WORK INSTRUCTION —
Below this line is the material. Write out only its lines from the one containing "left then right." through the one containing "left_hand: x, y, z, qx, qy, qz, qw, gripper", both kept, exactly.

◆ ◆ ◆ ◆ ◆ ◆ ◆

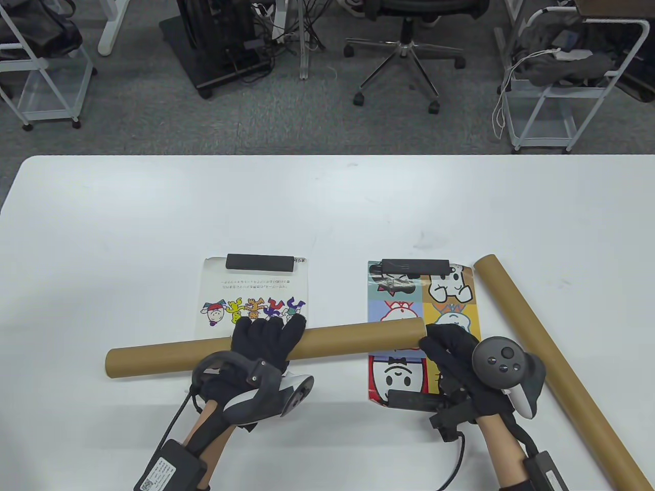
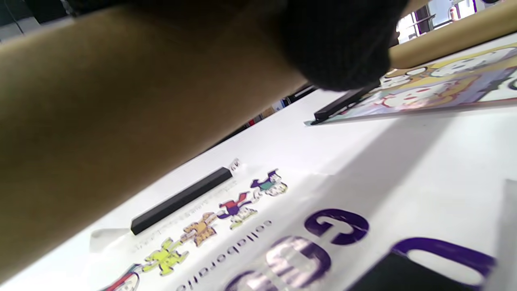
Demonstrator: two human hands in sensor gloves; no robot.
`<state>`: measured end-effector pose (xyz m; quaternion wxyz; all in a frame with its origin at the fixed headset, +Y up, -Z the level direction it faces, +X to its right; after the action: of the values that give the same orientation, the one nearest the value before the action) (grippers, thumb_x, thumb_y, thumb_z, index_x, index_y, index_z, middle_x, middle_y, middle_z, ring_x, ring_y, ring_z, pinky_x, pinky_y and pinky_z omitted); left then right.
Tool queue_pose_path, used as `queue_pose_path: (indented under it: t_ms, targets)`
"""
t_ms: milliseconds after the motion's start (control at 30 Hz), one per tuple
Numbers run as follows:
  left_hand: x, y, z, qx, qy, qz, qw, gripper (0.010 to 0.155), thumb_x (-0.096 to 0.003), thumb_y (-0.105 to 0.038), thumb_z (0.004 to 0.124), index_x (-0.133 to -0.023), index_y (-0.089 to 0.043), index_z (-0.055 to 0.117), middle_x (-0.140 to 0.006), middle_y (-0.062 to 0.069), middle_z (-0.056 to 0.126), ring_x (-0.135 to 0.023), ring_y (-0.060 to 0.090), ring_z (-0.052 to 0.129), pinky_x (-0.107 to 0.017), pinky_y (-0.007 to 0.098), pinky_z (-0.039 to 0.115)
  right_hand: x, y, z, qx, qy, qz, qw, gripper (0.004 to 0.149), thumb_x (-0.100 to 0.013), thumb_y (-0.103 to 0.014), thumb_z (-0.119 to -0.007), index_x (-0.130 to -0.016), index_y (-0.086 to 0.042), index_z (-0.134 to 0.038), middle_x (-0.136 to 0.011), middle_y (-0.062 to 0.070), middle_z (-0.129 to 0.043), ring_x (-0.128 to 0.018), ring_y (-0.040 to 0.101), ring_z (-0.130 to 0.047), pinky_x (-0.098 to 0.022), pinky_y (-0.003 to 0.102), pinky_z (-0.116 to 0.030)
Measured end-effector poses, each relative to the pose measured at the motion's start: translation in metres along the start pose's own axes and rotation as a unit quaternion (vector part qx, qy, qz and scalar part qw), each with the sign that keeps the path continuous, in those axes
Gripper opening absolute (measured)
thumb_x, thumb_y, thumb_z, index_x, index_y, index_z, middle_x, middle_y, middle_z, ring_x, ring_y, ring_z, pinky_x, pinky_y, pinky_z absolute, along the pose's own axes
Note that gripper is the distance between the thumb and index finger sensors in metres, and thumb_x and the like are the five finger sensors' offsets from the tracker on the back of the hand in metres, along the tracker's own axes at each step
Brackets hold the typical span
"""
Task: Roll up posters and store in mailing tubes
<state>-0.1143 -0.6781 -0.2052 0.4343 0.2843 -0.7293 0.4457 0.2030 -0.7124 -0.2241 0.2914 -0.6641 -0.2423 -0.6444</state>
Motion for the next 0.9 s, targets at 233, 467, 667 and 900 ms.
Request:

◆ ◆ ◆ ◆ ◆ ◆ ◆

TASK ANSWER —
`<state>`: measured end-effector pose (xyz m; quaternion wxyz; all in a frame with its origin at the fixed headset, +Y up, -Z the level direction it faces, +X to its right; after the action: of the values that give the same orientation, the one nearest the value before the action) (grippers, thumb_x, thumb_y, thumb_z, index_x, index_y, index_z, middle_x, middle_y, middle_z, ring_x, ring_y, ring_z, pinky_x, pinky_y and pinky_z omitted); left then right.
Tool queue_pose_path, used as `queue_pose_path: (indented under it: t_ms, targets)`
"""
t_ms: milliseconds after the motion's start (control at 30 Hz), one per tuple
Numbers run as follows:
  left_hand: x, y, z, qx, qy, qz, qw, gripper (0.010 to 0.155), thumb_x (-0.096 to 0.003), thumb_y (-0.105 to 0.038), thumb_z (0.004 to 0.124), index_x (-0.133 to -0.023), index_y (-0.089 to 0.043), index_z (-0.055 to 0.117), middle_x (-0.140 to 0.006), middle_y (-0.062 to 0.069), middle_z (-0.056 to 0.126), ring_x (-0.135 to 0.023), ring_y (-0.060 to 0.090), ring_z (-0.052 to 0.129), pinky_x (-0.107 to 0.017), pinky_y (-0.007 to 0.098), pinky_z (-0.039 to 0.115)

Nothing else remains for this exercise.